Cette même logique apparaît aussi dans les témoignages d’autres répondantes, et ce, même si la pratique d’activités physiques n’était pas coutumière dans leur trajectoire antérieure, pour diverses raisons (la fatigue liée au travail, à la monoparentalité, le fait de ne pas avoir été socialisée à aimer l’activité physique). L’activité physique demeure ainsi une pratique récente dans le parcours de vie de certaines participantes mais, au regard du maintien de la santé, elle revêt dorénavant une importance cruciale. Aux prises toutes deux avec des maladies chroniques, pour Pauline et Odette, l’activité physique est devenue « indispensable » pour amoindrir les maux du corps et maintenir un bien-être physique et un équilibre psychique. Non négociable, elle reste prioritaire dans l’échelle des activités quotidiennes. Sur le plan cognitif, elle est pressentie comme une source d’énergie et, face à l’adversité, elle devient un rempart contre la dépression et le laisser-aller. C’est dans cet esprit que Pauline parle de l’importance de « se donner des coups de pied », même quand l’énergie n’est pas nécessairement présente pour aller à l’aquaforme et, de ce fait, de « ne pas rester couchée, car il n’y rien de pire de toute façon quand tu es malade ». Les efforts ainsi consentis dans le « rester en forme le plus possible », visent à éviter « la marchette à 70 ans », alors que pour Odette, la question de l’activité quotidienne apparaît davantage comme une question de survie :

« L’activité physique, à l’école primaire, les filles [en] étaient exemptées parce qu’ils trouvaient que ça ne convenait pas… […] On n’a pas appris à aimer ça. J’ai appris ça sur le tard, après [la maladie], mais c’est l’activité physique qui m’a aidée à me sortir de la dépression. À partir de là, j’ai compris à quel point c’était important, c’était indispensable. […]. Ça fait partie de mon quotidien […] et c’est là pour rester, car j’ai vraiment travaillé fort sur ma santé pour finir de sortir la tête de l’eau, […] c’est

important pour moi d’avoir ce temps-là [d’exercice], parce qu’autrement ça m’inquiète si je peux pas faire ça ». (Odette, 63 ans, retraitée du secteur manufacturier)

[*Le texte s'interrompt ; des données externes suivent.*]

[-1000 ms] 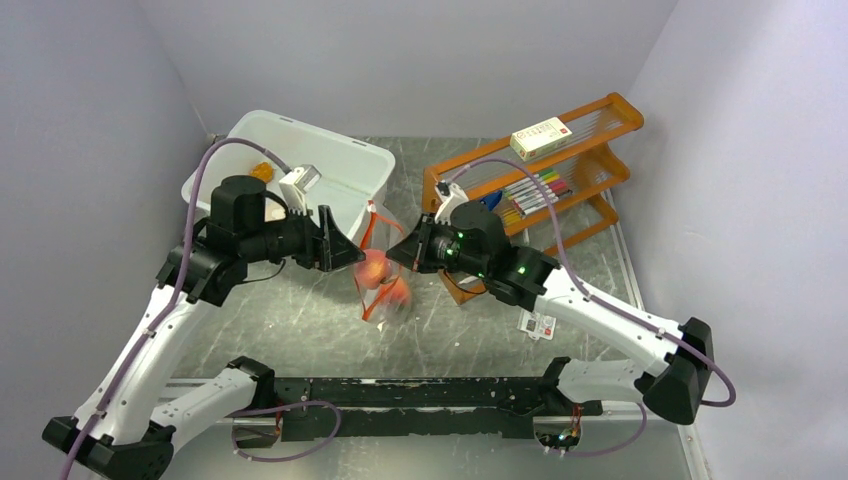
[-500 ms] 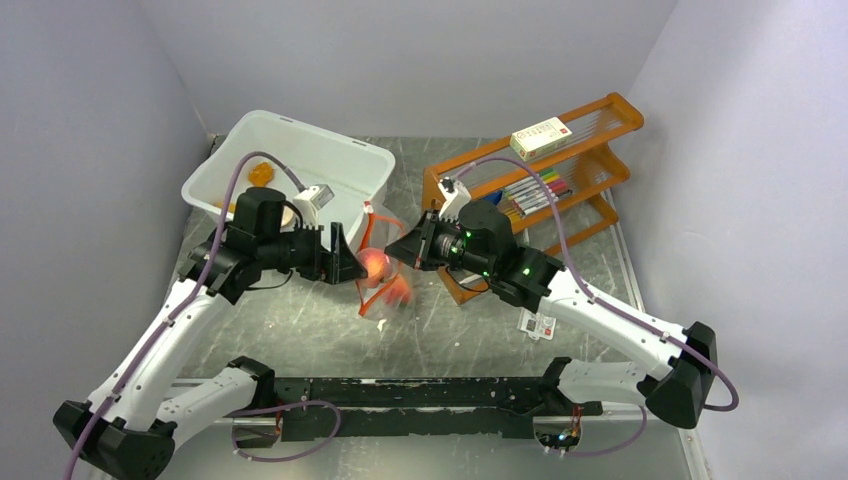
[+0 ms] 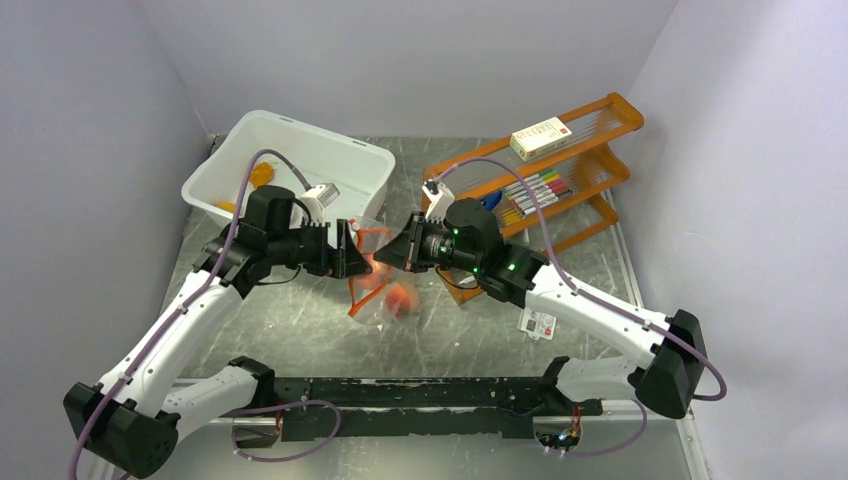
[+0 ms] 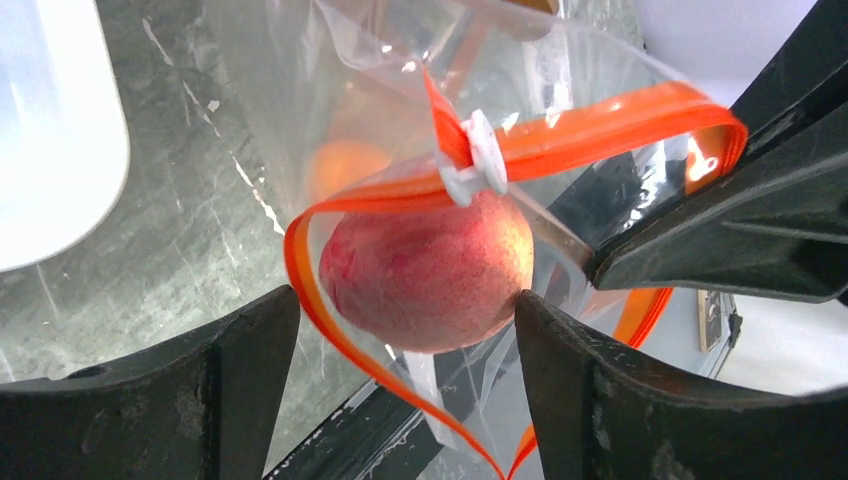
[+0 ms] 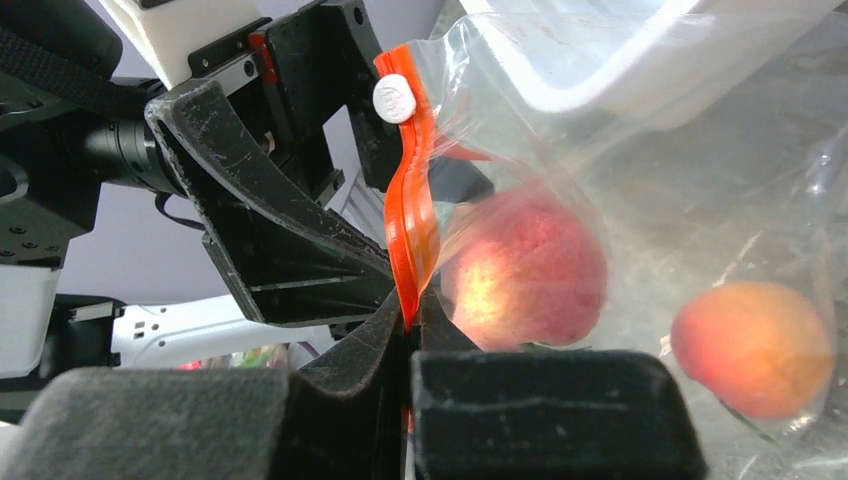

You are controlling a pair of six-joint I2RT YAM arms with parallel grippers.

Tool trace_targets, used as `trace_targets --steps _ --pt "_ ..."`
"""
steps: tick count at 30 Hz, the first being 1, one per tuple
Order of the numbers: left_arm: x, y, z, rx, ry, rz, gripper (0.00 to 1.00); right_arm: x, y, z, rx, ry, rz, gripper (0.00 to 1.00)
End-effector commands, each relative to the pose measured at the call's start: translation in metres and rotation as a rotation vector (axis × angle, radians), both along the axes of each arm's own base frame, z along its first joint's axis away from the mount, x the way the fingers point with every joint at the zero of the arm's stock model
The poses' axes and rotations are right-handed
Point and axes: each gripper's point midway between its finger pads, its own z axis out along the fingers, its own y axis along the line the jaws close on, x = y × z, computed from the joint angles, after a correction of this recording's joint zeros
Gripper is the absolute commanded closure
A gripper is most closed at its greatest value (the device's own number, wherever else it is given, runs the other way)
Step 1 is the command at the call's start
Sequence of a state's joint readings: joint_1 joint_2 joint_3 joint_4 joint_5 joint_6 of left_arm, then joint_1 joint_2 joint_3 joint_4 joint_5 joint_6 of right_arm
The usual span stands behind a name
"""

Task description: Place the food in the zip-top bag and seal the zipper

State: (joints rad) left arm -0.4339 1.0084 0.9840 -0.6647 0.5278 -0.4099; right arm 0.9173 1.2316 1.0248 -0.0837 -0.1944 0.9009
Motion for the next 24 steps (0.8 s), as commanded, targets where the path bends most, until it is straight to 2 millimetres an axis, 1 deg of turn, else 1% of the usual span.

Tout comme les précédentes répondantes, pour Christine, l’activité physique est aussi objectivée comme une nécessité pour maintenir une bonne santé, mais son récit contient une dimension d’obligation et de devoir – et non d’intérêt, voire même de plaisir que les autres participantes (re)trouvent dans le fait d’activer physiquement le corps. Femme de carrière très occupée même à la retraite, elle pose ainsi l’exercice comme un « choix » contraint, une option qu’elle endosse comme un rapport de force pour éviter les rencontres médicales:

« Je ne suis pas sportive, je hais ça pour mourir. Mais j’essaie d’en faire. Comme là [pour l’entrevue], je ne suis pas venue en auto pour essayer de marcher un peu, […] parce que sinon, je passe tout mon temps à l’hôpital. Donc, j’ai le choix, j’aime mieux le premier que le deuxième, ça ne me prend pas de tant de temps que ça, mais il faut l’inclure dans l’horaire ». (Christine, 63 ans, retraitée du monde des affaires)

Dans le même ordre d’idées, Estelle précise aussi ne pas « être motivée par les activités de style gymnase », mais elle promène son chien et s’estime active physiquement lorsqu’elle prend soin des enfants d’un proche ami. Elle fait l’analogie avec « les femmes au foyer qui restaient en forme parce qu’elles faisaient du ménage », à l’époque où ces dernières n’avaient pas encore investi massivement le marché de l’emploi. Pour elle, « c’est un peu du même ordre »; elle s’estime ainsi active physiquement, car elle « ne reste pas sur son divan à regarder la télé ». En somme, si environ le quart des répondantes s’obligent à « bouger » pour des raisons de santé ou encore pour sortir de la sphère privée (par exemple, marcher pour faire ses courses, promener le chien), les autres répondantes établissent différentes stratégies pour faire de l’exercice : soit en aménageant leur horaire quotidien de façon à se préserver du temps pour

marcher, faire de la randonnée, aller au gym, autrement dit, pour « prendre soin de soi », comme l’évoque Marie-Andrée.